Action item
Take from the material every line containing the string "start" and copy it.

Material to process
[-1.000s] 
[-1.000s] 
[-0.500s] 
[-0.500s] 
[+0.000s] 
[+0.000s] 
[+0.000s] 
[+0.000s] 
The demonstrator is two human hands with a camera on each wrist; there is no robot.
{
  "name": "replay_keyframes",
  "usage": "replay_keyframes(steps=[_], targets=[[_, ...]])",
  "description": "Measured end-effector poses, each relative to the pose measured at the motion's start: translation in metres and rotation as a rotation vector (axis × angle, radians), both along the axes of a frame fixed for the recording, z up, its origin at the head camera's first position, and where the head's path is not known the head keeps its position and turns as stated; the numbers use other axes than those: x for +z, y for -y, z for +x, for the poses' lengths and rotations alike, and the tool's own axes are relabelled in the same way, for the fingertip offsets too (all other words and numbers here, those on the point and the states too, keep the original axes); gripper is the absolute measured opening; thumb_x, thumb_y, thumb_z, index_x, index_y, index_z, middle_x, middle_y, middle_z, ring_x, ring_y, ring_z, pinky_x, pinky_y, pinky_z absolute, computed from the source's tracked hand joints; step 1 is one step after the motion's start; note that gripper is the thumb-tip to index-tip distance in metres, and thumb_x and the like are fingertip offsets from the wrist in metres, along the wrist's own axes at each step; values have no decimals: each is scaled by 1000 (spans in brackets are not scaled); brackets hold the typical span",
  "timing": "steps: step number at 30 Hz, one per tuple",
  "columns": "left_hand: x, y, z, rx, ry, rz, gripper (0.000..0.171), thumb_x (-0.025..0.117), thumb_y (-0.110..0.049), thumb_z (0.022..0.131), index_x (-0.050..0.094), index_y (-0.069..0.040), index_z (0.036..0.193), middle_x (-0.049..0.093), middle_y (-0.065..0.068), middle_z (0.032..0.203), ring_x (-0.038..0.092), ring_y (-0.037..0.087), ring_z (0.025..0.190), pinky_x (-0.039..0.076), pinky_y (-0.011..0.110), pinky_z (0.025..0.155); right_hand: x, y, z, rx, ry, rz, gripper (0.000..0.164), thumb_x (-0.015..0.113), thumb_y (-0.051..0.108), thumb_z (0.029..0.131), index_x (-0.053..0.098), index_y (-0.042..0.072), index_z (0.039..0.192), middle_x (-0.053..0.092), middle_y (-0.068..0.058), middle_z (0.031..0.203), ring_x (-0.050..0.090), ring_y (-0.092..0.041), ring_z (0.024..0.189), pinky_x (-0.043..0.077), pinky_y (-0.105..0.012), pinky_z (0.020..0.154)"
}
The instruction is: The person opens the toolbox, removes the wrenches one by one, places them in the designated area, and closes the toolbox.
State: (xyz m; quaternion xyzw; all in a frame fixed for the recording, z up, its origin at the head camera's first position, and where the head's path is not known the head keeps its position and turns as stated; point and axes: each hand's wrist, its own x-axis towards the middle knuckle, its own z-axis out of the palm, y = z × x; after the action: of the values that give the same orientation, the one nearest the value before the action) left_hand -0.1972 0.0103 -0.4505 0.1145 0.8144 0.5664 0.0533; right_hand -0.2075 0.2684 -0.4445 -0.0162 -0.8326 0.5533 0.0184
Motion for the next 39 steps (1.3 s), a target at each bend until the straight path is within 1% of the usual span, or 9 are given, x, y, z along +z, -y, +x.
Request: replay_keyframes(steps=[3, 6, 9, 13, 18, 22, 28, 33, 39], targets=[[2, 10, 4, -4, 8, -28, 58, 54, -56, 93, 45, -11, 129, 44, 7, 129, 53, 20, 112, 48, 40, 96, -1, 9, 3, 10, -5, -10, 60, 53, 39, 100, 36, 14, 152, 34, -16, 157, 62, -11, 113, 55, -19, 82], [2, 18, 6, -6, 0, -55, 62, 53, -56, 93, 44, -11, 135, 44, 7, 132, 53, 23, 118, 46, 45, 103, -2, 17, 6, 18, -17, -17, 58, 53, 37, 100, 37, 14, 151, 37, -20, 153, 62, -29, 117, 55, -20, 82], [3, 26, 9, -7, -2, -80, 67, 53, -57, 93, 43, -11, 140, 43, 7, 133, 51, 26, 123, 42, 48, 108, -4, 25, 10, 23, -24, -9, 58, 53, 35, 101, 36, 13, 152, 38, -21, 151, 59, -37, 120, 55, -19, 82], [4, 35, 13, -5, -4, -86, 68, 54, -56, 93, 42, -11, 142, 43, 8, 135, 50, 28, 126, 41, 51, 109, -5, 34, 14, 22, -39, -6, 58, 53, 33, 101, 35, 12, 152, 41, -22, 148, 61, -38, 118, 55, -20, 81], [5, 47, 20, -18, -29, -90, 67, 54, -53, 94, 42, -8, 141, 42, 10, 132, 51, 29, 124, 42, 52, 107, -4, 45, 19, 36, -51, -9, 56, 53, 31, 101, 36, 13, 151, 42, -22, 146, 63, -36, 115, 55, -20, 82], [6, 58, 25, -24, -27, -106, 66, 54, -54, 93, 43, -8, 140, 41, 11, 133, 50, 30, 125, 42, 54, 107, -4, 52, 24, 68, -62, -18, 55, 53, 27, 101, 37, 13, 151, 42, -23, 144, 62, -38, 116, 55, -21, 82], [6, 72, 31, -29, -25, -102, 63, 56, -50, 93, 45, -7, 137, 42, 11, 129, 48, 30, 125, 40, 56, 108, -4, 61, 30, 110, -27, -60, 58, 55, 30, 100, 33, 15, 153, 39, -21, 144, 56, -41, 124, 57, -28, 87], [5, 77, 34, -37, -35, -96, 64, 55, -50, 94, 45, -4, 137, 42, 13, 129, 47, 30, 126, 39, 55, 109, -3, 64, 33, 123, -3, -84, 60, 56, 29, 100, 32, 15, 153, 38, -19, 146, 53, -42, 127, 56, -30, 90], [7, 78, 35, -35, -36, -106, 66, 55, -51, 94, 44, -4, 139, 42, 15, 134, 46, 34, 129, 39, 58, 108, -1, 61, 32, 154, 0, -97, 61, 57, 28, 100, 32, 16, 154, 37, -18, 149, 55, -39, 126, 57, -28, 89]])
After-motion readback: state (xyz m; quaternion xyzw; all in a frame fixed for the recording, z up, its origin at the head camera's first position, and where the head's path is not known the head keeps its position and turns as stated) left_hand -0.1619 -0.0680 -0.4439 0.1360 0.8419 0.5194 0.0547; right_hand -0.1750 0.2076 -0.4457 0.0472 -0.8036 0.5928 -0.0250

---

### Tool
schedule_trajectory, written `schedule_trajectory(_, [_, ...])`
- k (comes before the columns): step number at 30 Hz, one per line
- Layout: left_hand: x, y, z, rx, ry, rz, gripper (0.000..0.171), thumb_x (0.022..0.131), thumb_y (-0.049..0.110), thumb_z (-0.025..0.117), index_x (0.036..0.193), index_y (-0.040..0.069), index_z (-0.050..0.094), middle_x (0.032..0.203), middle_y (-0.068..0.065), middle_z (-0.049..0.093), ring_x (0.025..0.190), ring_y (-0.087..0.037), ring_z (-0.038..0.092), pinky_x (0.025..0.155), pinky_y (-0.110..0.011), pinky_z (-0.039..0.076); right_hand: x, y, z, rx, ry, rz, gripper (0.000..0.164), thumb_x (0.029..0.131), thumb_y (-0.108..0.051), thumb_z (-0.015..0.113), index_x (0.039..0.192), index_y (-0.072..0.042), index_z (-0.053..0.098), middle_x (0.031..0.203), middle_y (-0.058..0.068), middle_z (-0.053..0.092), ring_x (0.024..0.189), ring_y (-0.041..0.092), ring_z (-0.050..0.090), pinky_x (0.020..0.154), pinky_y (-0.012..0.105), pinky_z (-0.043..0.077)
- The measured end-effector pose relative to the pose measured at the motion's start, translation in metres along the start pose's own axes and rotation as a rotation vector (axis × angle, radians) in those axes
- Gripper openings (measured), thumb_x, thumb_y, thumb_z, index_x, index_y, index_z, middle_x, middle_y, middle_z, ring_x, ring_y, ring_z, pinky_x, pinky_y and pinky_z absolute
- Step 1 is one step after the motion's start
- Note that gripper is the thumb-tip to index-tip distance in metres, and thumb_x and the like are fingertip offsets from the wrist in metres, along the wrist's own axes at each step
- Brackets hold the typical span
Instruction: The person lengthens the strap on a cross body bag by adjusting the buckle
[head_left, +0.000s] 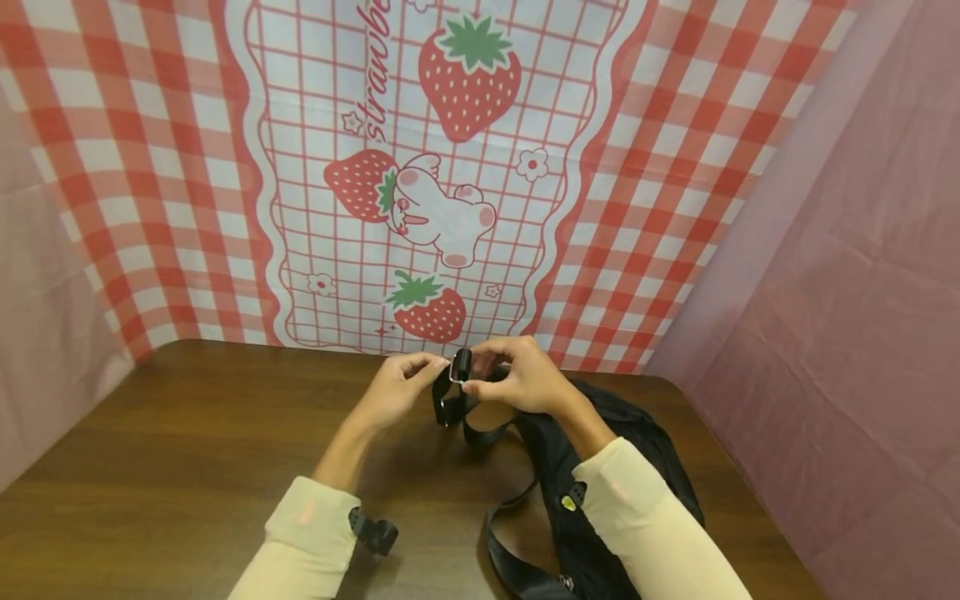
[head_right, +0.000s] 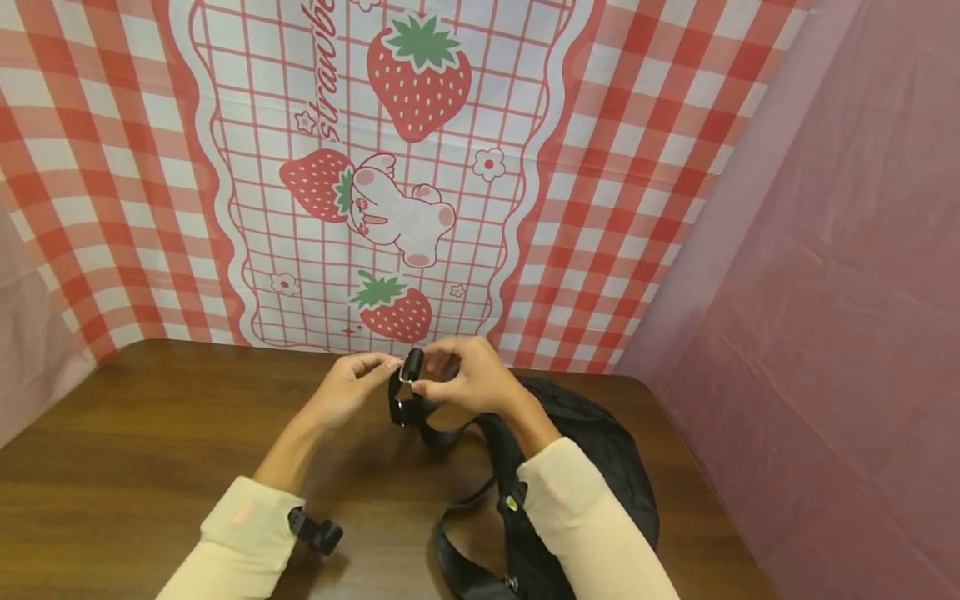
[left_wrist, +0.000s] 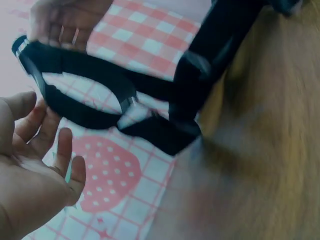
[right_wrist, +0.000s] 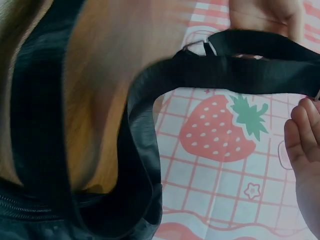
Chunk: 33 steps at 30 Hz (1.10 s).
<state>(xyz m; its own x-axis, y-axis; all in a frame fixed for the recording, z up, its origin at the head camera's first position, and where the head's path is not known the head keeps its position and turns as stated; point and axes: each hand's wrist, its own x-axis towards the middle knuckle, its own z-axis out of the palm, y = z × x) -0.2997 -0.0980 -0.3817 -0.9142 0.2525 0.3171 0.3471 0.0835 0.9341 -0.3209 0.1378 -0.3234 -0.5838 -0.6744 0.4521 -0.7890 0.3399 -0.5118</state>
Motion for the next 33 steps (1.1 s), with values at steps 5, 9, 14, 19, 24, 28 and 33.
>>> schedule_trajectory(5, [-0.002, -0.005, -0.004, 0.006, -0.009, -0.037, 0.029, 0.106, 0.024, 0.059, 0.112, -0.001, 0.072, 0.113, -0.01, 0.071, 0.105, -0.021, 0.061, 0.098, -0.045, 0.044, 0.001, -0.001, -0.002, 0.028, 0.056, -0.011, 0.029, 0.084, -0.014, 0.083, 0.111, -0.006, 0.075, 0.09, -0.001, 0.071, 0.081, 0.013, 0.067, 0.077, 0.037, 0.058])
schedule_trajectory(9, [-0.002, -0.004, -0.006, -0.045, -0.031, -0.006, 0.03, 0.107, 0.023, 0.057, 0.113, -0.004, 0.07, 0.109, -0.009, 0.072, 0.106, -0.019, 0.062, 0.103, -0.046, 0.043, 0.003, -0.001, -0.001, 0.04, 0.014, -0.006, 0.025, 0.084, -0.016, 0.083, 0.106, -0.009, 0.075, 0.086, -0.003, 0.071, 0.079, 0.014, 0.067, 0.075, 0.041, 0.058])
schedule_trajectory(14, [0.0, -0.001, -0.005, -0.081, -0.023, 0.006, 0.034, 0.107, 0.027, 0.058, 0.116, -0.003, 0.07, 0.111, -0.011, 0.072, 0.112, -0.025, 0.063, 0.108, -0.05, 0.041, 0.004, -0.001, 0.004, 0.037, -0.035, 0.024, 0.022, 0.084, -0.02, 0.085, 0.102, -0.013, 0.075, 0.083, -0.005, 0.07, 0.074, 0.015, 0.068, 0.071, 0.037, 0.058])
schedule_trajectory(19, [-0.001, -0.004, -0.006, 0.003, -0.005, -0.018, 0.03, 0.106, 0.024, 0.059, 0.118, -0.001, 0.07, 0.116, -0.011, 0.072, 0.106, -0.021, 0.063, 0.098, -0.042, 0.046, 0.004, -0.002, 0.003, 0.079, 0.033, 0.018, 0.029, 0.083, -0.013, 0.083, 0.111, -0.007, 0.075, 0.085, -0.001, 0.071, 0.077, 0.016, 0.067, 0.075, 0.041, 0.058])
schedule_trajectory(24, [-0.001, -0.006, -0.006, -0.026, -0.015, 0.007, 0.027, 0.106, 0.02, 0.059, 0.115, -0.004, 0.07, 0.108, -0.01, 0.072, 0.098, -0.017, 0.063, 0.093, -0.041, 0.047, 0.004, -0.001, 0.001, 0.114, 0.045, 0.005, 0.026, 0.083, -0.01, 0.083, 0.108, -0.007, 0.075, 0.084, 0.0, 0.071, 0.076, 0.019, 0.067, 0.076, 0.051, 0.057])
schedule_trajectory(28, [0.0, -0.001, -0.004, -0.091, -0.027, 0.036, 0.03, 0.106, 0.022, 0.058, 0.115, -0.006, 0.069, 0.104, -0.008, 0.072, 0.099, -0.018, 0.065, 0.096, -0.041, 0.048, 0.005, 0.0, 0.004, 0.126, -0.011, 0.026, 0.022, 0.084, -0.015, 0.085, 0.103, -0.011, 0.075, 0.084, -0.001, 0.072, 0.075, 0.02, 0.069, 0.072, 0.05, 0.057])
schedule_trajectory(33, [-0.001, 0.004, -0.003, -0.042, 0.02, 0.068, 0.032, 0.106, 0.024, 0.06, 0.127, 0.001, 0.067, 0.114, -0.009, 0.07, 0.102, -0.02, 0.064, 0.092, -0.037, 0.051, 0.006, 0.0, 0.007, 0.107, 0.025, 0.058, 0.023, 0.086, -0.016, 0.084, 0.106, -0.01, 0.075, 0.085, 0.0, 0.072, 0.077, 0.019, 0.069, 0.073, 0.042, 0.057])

Solution for this problem
  "description": "Measured end-effector poses, each relative to the pose measured at the motion's start: translation in metres and rotation as a rotation vector (axis × angle, radians), both along the axes of a frame fixed for the recording, z up, its origin at the head camera's first position, and where the head's path is not known the head keeps its position and turns as stated; the numbers use other axes than those: x for +z, y for -y, z for +x, for the poses' lengths and rotations alike, and the tool's own axes are relabelled in the same way, for the fingertip offsets too (all other words and numbers here, those on the point and the states too, keep the original axes); gripper is the absolute measured opening; thumb_x, thumb_y, thumb_z, index_x, index_y, index_z, middle_x, middle_y, middle_z, ring_x, ring_y, ring_z, pinky_x, pinky_y, pinky_z absolute, computed from the source's tracked hand joints; step 1 is one step after the motion's start; note that gripper is the thumb-tip to index-tip distance in metres, and thumb_x and the like are fingertip offsets from the wrist in metres, along the wrist's own axes at each step; values have no decimals: each is scaled by 1000 (spans in brackets are not scaled); brackets hold the typical span",
- The measured end-effector pose relative to the pose measured at the motion's start, translation in metres along the start pose's own axes and rotation as a rotation vector (axis × angle, radians) in those axes
- Step 1 is one step after the motion's start

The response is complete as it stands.